The line until now have seen only rare special passenger and freight trains, one or two times a year at most, although the Italian section is sometimes used to park trains (never crossing the border). The line was double track, but one has been removed 15 years ago to make way to a footpath. The section on Vatican territory is just 300 m long and ends in a stub tunnel.

http://www.ferrovie.it/portale/leggi.php?id=1358

https://en.wikipedia.org/wiki/Rail_transport_in_Vatican_City


----------



## Slartibartfas (Aug 15, 2006)

Splendid. It is really great how they make use of that cute train station and the infrastructure which is already there anyway. And regular tourist trains to Castel Gandolfo is also a very nice way, environmental friendly and stylish way to connect the Vatican museums with this new museum at Castel Gandolfo.


----------



## Nexis (Aug 7, 2007)

Any plans to Electrify the line?


----------



## zaphod (Dec 8, 2005)

I wonder if one of those railcar mover things could be used to tug a emu the short distance.

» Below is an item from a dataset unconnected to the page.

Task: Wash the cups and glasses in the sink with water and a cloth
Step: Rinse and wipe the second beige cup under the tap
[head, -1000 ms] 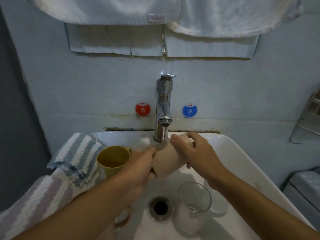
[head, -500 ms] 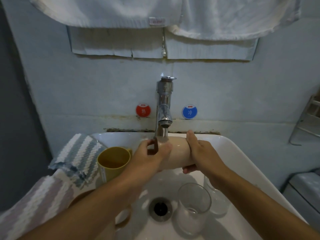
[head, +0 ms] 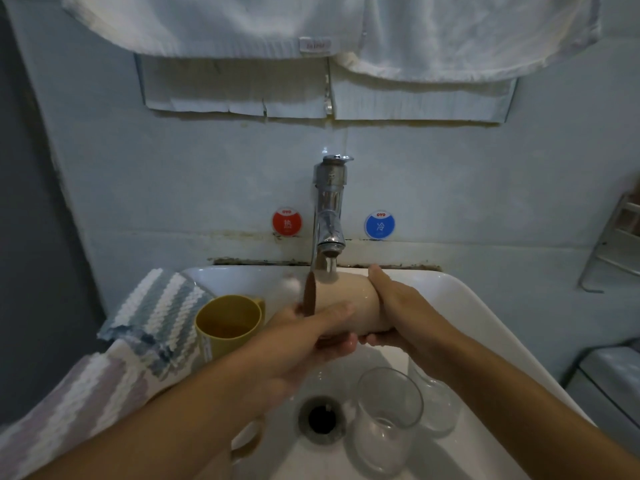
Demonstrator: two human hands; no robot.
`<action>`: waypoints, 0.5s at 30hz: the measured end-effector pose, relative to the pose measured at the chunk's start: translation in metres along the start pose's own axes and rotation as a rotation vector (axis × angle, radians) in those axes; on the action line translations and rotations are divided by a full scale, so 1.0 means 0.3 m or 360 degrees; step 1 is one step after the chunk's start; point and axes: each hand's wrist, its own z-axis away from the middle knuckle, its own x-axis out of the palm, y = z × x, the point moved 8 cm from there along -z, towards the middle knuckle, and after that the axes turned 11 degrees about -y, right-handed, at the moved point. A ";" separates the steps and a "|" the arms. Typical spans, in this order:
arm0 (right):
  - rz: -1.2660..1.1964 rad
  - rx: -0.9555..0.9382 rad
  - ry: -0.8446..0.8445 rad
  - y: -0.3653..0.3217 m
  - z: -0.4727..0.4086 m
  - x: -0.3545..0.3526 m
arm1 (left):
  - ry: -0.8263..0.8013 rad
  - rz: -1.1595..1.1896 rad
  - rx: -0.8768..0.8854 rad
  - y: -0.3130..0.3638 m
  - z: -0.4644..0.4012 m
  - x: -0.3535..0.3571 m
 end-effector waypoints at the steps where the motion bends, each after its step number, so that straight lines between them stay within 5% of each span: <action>1: -0.0089 0.0022 -0.0045 0.003 0.001 0.010 | 0.0049 0.0114 -0.0006 -0.003 -0.002 -0.009; 7: -0.0418 0.0144 -0.0394 -0.016 0.032 0.046 | 0.0119 -0.0013 -0.0055 -0.011 -0.009 -0.043; 15: 0.0755 -0.0150 -0.0331 -0.079 0.035 0.055 | 0.0045 -0.0244 -0.0120 0.023 0.002 -0.061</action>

Train repair facilites often have what are essentially tiny remote control 'locomotives' about the size of a golf cart that can push or pull lighter transit rail vehicles slowly over short distances.


----------



## Coccodrillo (Sep 30, 2005)

Nexis said:


> Any plans to Electrify the line?


No, it would be necessary to destroy or modify the historical gate, which today isn't acceptable, even if the gate itself was built destroying part of the original wall.

Anyway, there is no real need to electrify the last metres of the line. Longer EMUs that are sometimes used there for charter trains, like the ETR 600, are long enough so that there is always a pantograph under the wires.


----------



## lowrence (Jul 31, 2007)

What about the stub tunnel, was there any plan in the past to longen the line, as the station is not a terminal station?


----------



## Coccodrillo (Sep 30, 2005)

I really doubt, the stub tunnel has likely been built just to allow manoeuvres without consuming too much space and ruining the gardens.


----------